— Action item —
Would you return every entry below without a single difference?

(Data excerpts)
====

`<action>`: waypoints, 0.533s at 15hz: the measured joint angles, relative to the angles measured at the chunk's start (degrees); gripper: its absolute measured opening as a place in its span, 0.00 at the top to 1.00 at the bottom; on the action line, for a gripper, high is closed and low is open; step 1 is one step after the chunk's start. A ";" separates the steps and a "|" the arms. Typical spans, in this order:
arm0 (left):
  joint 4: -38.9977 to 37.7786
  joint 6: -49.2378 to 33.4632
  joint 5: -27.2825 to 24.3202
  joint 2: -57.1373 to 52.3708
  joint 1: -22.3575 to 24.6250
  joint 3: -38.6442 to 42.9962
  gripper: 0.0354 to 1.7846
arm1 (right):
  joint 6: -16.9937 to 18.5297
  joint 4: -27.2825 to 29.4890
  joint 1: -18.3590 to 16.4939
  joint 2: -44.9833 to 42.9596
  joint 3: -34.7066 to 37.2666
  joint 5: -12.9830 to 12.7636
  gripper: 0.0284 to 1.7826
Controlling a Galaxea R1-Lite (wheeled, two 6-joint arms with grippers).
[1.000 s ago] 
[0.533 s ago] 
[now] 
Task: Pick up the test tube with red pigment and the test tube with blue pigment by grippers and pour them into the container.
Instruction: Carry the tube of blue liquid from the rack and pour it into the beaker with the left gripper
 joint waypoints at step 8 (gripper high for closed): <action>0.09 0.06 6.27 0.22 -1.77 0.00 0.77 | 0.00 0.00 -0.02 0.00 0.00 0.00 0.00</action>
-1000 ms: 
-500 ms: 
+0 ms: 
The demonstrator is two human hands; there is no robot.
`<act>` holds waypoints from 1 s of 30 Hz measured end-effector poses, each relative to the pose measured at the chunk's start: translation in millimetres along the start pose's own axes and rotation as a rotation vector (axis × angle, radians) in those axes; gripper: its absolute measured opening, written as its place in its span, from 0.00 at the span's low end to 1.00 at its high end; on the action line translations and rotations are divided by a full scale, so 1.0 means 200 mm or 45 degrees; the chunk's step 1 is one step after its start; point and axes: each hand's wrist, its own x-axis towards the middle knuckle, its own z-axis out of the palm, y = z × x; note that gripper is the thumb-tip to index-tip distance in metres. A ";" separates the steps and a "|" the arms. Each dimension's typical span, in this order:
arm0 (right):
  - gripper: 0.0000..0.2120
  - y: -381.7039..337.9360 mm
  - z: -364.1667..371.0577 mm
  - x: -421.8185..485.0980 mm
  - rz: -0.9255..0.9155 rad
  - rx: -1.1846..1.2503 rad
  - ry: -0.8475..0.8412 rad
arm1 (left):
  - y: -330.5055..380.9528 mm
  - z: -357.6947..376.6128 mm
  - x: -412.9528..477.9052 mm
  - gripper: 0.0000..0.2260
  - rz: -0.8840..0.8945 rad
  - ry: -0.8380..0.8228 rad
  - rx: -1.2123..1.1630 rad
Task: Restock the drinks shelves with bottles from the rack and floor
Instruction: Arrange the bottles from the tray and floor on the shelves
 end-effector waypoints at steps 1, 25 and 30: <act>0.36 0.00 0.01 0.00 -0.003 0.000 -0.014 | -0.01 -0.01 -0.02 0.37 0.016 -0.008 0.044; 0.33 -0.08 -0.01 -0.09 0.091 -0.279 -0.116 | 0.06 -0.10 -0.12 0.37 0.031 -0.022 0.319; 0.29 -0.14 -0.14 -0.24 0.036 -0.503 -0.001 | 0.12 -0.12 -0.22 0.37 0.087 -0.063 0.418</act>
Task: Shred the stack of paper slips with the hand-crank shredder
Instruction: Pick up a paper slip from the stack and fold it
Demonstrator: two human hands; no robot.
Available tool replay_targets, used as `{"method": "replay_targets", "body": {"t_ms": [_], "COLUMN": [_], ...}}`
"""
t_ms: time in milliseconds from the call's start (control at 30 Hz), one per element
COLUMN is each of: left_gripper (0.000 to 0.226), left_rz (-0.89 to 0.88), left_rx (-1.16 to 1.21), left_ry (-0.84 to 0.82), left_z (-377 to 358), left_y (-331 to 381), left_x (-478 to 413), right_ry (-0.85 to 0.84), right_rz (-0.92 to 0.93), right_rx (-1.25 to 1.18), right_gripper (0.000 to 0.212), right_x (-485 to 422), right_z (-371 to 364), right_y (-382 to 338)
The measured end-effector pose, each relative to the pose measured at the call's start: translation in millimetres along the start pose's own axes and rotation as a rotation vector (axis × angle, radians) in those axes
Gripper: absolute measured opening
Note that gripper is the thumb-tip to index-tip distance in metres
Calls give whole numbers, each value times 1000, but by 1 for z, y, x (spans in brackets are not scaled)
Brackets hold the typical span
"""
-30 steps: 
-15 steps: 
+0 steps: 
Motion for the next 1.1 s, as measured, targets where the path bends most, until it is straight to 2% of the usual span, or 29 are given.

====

— Your response —
`<action>`: waypoints, 0.533s at 15hz: the measured joint angles, relative to the angles measured at the chunk's start (degrees); gripper: its absolute measured opening as a place in its span, 0.00 at the top to 1.00 at the bottom; on the action line, for a gripper, high is closed and low is open; step 1 is one step after the chunk's start. A ";" separates the steps and a "|" the arms. Typical spans, in this order:
arm0 (left):
  joint 4: -38.9977 to 37.7786
  joint 6: -49.2378 to 33.4632
  joint 5: -27.2825 to 24.3202
  joint 2: -57.1373 to 52.3708
  joint 1: -22.3575 to 24.6250
  joint 3: -38.6442 to 42.9962
  gripper: 0.0354 to 1.7846
arm1 (right):
  joint 6: -16.9937 to 18.5297
  joint 4: -27.2825 to 29.4890
  joint 1: -18.3590 to 16.4939
  joint 2: -44.9833 to 42.9596
  joint 3: -34.7066 to 37.2666
  joint 5: -12.9830 to 12.7636
  gripper: 0.0284 to 1.7826
Controlling a Galaxea R1-Lite (wheeled, two 6-joint arms with grippers).
[1.000 s ago] 
[0.533 s ago] 
[now] 
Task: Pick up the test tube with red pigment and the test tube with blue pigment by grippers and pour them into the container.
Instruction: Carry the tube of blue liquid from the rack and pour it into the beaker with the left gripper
 joint waypoints at step 8 (gripper high for closed): <action>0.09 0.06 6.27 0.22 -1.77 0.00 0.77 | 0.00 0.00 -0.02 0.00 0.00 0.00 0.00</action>
-1000 ms: 
-500 ms: 
+0 ms: 
The demonstrator is two human hands; there is no robot.
`<act>` holds waypoints from 1 s of 30 Hz measured end-effector poses, each relative to the pose measured at the chunk's start: translation in millimetres along the start pose's own axes and rotation as a rotation vector (axis × angle, radians) in those axes; gripper: its absolute measured opening, written as its place in its span, from 0.00 at the span's low end to 1.00 at its high end; on the action line translations and rotations are divided by a full scale, so 1.0 means 200 mm or 45 degrees; the chunk's step 1 is one step after its start; point and axes: each hand's wrist, its own x-axis towards the middle knuckle, its own z-axis out of the palm, y = z × x; note that gripper is the thumb-tip to index-tip distance in metres. A ";" separates the steps and a "|" the arms. Each dimension's typical span, in this order:
arm0 (right):
  - gripper: 0.0000..0.2120
  - y: -381.7039..337.9360 mm
  - z: -364.1667..371.0577 mm
  - x: -421.8185..485.0980 mm
  - rz: -0.9255..0.9155 rad
  - rx: -1.1846..1.2503 rad
  - ry: -0.8475..0.8412 rad
arm1 (left):
  - y: -330.5055..380.9528 mm
  - z: -357.6947..376.6128 mm
  - x: -412.9528..477.9052 mm
  - gripper: 0.0000..0.2260
  - rz: -0.8840..0.8945 rad
  - ry: -0.8380..0.8228 rad
  - rx: -1.2123..1.1630 rad
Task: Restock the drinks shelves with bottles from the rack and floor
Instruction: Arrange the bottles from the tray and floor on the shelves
 end-effector waypoints at steps 1, 25 and 30: <act>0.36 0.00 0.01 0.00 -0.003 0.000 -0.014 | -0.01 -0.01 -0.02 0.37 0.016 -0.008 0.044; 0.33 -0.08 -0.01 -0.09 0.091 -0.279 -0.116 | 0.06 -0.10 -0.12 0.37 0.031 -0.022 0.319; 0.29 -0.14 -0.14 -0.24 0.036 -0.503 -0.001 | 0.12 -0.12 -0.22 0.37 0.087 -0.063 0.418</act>
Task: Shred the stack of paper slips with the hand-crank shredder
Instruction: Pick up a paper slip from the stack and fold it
Demonstrator: two human hands; no robot.
Available tool replay_targets, used as `{"method": "replay_targets", "body": {"t_ms": [_], "COLUMN": [_], ...}}`
"""
t_ms: time in milliseconds from the call's start (control at 30 Hz), one per element
COLUMN is each of: left_gripper (0.000 to 0.226), left_rz (-0.89 to 0.88), left_rx (-1.16 to 1.21), left_ry (-0.84 to 0.82), left_z (-377 to 358), left_y (-331 to 381), left_x (-478 to 413), right_ry (-0.85 to 0.84), right_rz (-0.92 to 0.93), right_rx (-1.25 to 1.18), right_gripper (0.000 to 0.212), right_x (-485 to 422), right_z (-371 to 364), right_y (-382 to 338)
The measured end-effector pose, each relative to the pose measured at the call's start: translation in millimetres along the start pose's own axes and rotation as a rotation vector (axis × angle, radians) in those axes
Gripper: absolute measured opening
Note that gripper is the thumb-tip to index-tip distance in metres
Calls give whole numbers, each value times 1000, but by 1 for z, y, x (spans in brackets are not scaled)
Brackets hold the typical span
"""
-30 steps: 
-15 steps: 
+0 steps: 
Motion for the next 1.1 s, as measured, targets where the path bends most, until it is straight to 2% of the usual span, or 29 are given.

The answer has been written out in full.